3. Georges Duby, L’économie rurale et la vie des campagnes dans l’occident médiéval (France, Angleterre, Empire, IX-XV siècles) (Paris 1964), 2 vols, transl. Cynthia Postan as Rural economy and country life in the medieval West (London 1968), pp. 25-26 of the which quoted here. His footnote references these works: “GRIERSON, P., ‘The Identity of the Unnamed Fiscs in the Brevium exempla ad describendas res ecclesiasticas et fiscales‘ in Revue belge de philologie et d’histoire [Vol. 18], 1939[, pp. 437-461]” and “SLICHER VON BATH, B. H., The Agrarian History of Western Europe (A.D. 500-1850) (trans. O. Ordish), London, 1963.” The Grierson article, which is characteristically good, finds one or two of the estates described in later charters, attempts to map the areas concerned, and in doing so discusses the yields and gives references to six older works also engaging with these figures, with similarly dismal and debated conclusions (Grierson, ‘The Identity of the Unnamed Fiscs’, yields discussion and references at pp. 452-456).

4. Duby, Rural Economy, ap. 2 (p. 364).

5. Alfred Boretius (ed.), Capitularia regum francorum, Monumenta Germaniae Historica (Legum sectio II: Capitularia regum francorum) I (Hannover 1883, repr. Berlin 1984), no. 128. The IMSB’s text is Frederic Austin Ogg (ed./transl.), A Source Book of Mediæval History (New York City 1908), pp. 127-129, spelt with the ash contra IMSB and citing Georg Heinrich Pertz (ed.), Monumenta Germaniae Historica (Legum) I (Hannover 1835, repr. Berlin 1991), pp. 176-181.

6. Peter J. Reynolds, “Mediaeval Cereal Yields in Catalonia & England: An Empirical Challenge” in Acta Mediaevalia Vol. 18 (Barcelona 1997), pp. 467-507.

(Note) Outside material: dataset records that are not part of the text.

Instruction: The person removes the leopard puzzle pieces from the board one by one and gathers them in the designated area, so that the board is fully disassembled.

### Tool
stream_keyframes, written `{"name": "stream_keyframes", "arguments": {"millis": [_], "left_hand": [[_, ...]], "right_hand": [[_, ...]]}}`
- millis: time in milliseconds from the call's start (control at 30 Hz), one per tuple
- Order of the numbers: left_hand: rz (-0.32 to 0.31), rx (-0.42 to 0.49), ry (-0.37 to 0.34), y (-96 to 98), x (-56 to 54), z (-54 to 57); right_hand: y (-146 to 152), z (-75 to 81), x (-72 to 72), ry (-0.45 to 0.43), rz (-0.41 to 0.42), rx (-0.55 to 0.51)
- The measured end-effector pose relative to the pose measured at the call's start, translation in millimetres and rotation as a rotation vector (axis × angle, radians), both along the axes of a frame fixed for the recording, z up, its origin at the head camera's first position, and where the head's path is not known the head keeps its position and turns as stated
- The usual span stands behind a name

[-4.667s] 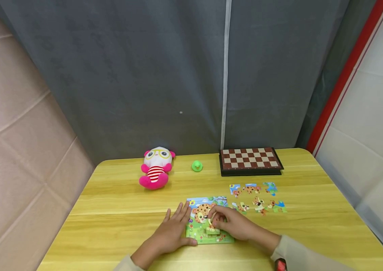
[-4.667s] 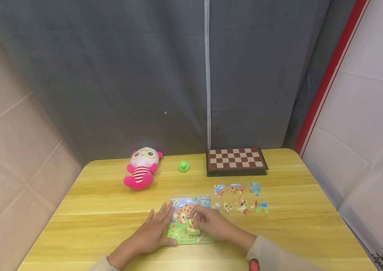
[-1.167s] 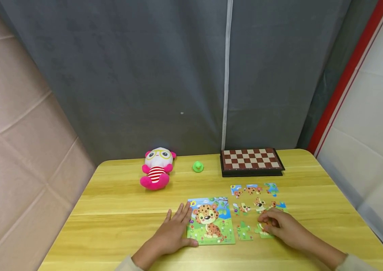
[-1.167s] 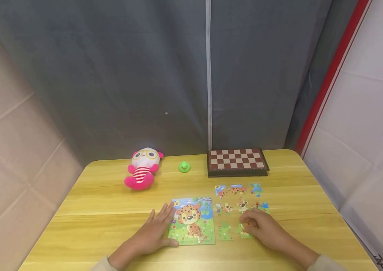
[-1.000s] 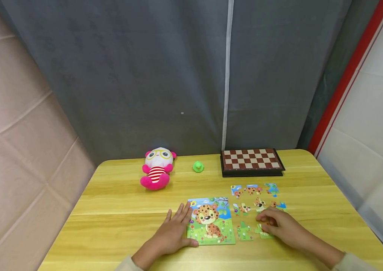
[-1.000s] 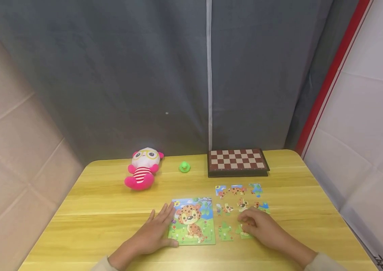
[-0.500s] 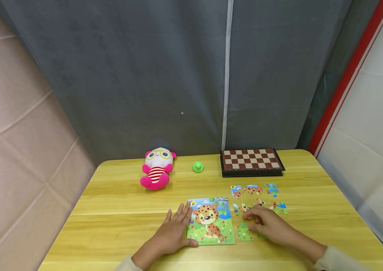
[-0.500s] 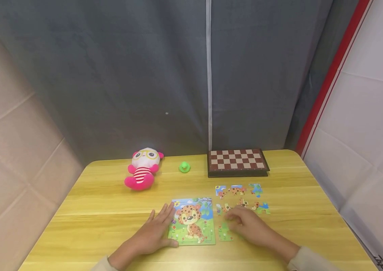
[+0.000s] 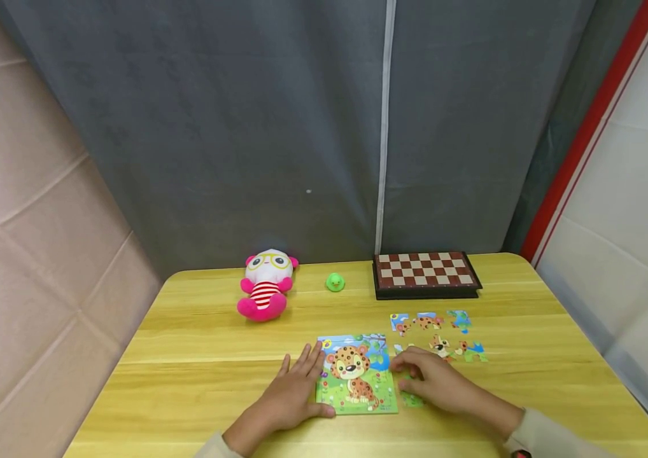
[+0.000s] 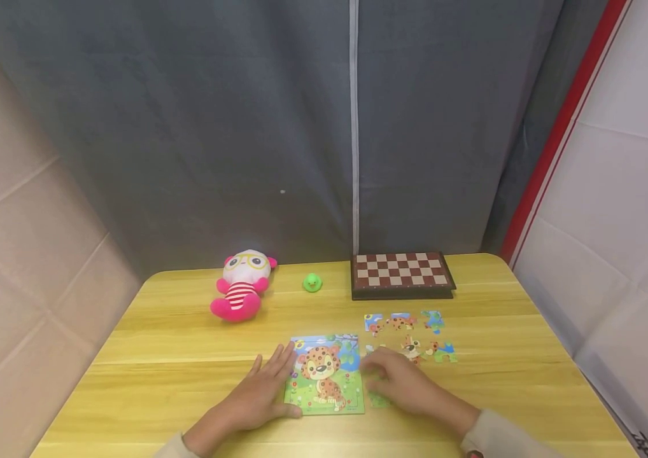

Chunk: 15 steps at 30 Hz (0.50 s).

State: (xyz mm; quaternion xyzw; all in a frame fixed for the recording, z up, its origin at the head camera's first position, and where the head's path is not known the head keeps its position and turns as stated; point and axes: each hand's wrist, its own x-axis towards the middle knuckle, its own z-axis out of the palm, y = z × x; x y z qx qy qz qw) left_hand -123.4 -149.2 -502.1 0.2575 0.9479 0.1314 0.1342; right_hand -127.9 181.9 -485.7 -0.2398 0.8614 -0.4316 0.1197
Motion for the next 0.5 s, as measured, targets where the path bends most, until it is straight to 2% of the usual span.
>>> {"name": "stream_keyframes", "arguments": {"millis": [500], "left_hand": [[-0.003, -0.007, 0.017, -0.3, -0.8, -3.4]], "right_hand": [[-30, -5.6, -4.4, -0.032, 0.061, 0.044]]}}
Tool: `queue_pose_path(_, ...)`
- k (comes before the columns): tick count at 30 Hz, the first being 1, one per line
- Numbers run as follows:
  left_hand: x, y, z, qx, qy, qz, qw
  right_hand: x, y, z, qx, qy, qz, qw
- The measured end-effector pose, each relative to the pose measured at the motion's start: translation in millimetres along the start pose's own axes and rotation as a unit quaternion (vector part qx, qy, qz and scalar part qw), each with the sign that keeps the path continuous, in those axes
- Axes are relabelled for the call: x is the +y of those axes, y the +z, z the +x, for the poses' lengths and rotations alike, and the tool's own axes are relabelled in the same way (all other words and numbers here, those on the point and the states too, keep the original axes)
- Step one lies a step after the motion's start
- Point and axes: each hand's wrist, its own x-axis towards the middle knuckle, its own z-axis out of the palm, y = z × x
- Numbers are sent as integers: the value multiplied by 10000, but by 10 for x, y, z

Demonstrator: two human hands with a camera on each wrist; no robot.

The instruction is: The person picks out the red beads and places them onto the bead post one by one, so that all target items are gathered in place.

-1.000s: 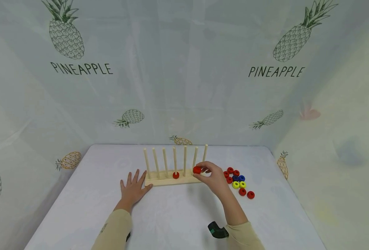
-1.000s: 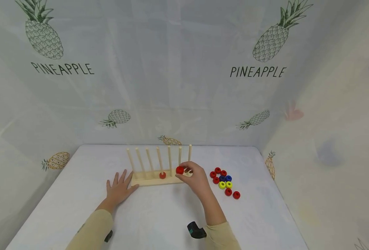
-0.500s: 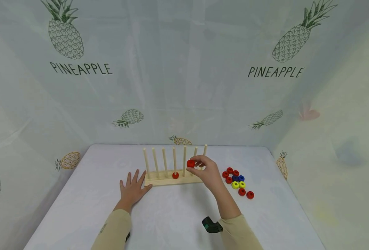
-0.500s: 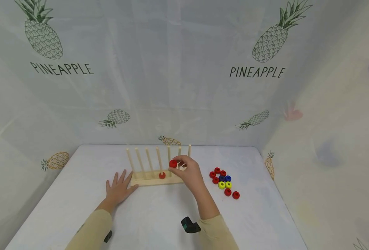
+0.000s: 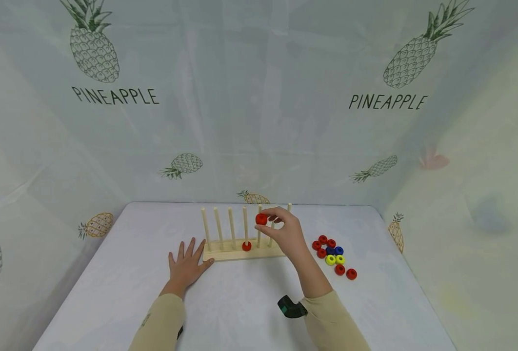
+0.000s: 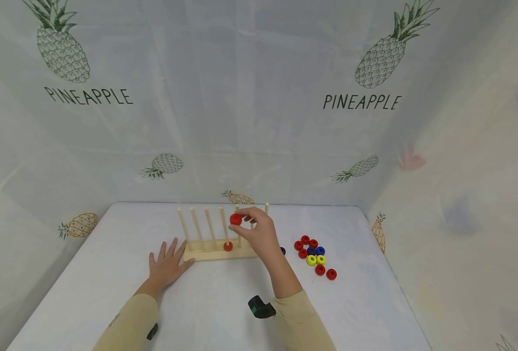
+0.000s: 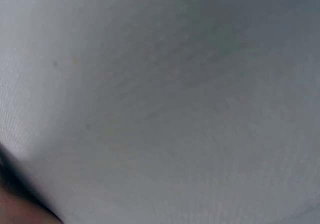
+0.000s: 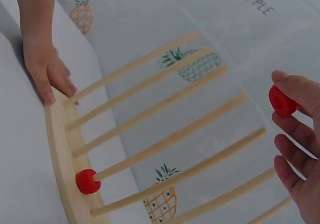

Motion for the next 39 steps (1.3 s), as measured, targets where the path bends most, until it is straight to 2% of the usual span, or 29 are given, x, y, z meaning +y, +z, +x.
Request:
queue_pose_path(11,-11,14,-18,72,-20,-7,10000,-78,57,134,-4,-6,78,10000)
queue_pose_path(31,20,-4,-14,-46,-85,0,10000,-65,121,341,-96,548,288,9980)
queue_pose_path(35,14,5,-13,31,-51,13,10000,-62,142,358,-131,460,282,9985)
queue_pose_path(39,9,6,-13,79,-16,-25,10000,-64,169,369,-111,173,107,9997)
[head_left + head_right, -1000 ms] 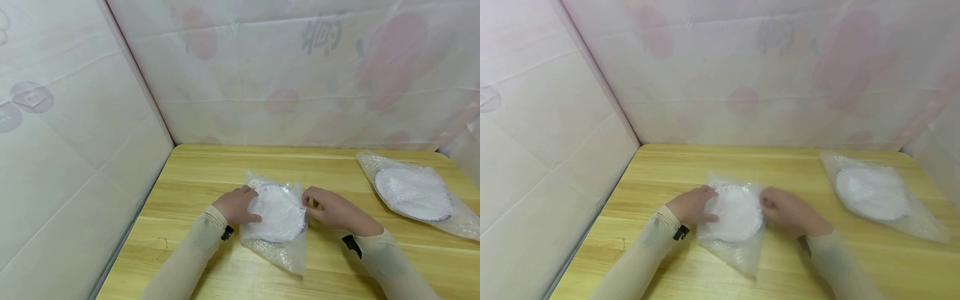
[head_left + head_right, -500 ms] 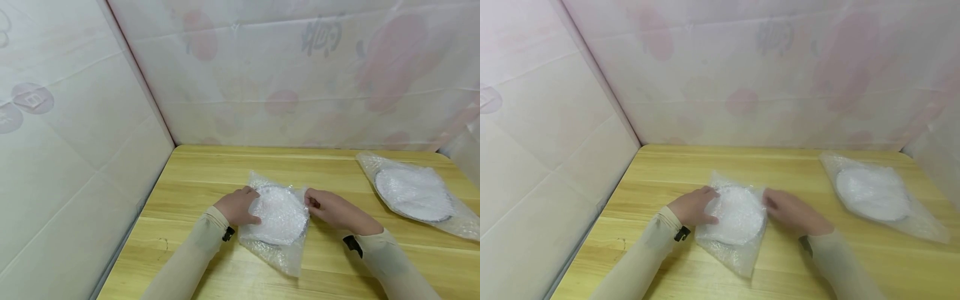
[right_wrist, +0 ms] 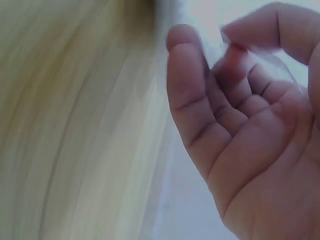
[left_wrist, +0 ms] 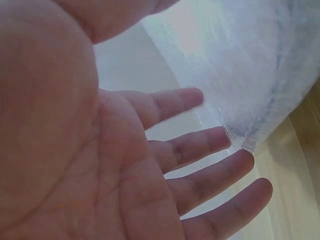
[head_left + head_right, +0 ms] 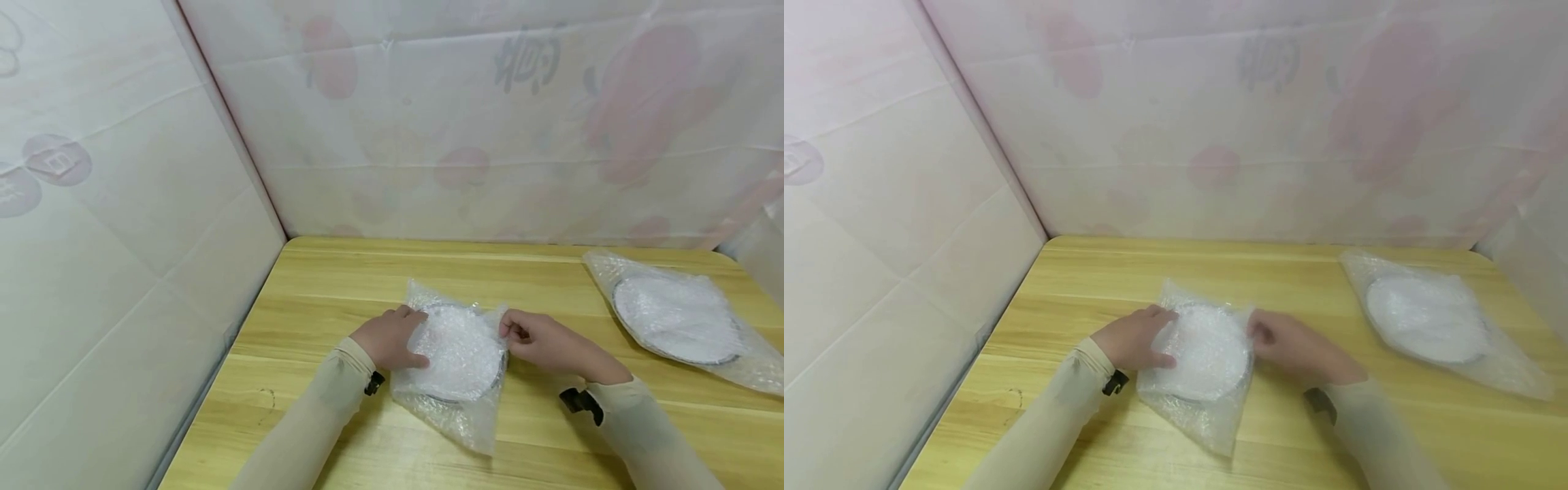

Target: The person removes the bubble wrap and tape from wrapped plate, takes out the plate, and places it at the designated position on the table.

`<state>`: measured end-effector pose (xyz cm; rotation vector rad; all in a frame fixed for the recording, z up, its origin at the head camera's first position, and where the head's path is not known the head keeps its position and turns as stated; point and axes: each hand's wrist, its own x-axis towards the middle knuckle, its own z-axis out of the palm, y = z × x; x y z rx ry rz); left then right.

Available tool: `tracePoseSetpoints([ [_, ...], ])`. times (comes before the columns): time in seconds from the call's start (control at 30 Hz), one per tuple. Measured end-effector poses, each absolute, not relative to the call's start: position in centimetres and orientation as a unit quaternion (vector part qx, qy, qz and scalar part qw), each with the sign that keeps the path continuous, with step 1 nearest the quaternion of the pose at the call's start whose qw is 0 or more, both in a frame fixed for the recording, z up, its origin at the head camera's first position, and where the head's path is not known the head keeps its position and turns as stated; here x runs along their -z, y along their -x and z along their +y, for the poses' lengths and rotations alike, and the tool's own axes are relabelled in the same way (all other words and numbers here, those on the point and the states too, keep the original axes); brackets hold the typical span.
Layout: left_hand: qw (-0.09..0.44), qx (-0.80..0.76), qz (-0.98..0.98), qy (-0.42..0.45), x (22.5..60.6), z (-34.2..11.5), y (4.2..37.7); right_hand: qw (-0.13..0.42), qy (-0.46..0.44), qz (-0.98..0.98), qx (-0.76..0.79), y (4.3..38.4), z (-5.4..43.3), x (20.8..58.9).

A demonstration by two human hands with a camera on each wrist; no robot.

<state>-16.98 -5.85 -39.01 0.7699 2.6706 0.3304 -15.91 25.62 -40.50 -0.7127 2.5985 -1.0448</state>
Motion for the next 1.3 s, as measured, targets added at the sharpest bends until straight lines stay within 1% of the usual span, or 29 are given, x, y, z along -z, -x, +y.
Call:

7. Carmen Cubero i Corpas, Imma Ollich i Castanyer, Montserrat de Rocafiguera i Espona & Maria Ocaña i Subirana, “From the granary to the field; archaeobotany and experimental archaeology at l’Esquerda (Catalonia, Spain)” in Vegetation History and Archaeobotany Vol. 17 (New York 2008), pp. 85-92, online at, last modified 19 June 2007 as of 4 January 2009, following table on p. 90 (Table 3).

8. Ibid. p. 90.

9. I assumed it was in Norman Pounds, An Economic History of Medieval Europe, 2nd edn. (London 1994), for which I have a lot of time as a textbook, but it turns out that he also repeats the Duby figures, p. 198.

10. Grierson, ‘The Identity of the Unnamed Fiscs’, p. 455, citing L. Halphen, Études critiques sur la règne de Charlemagne (Paris 1921), p. 252.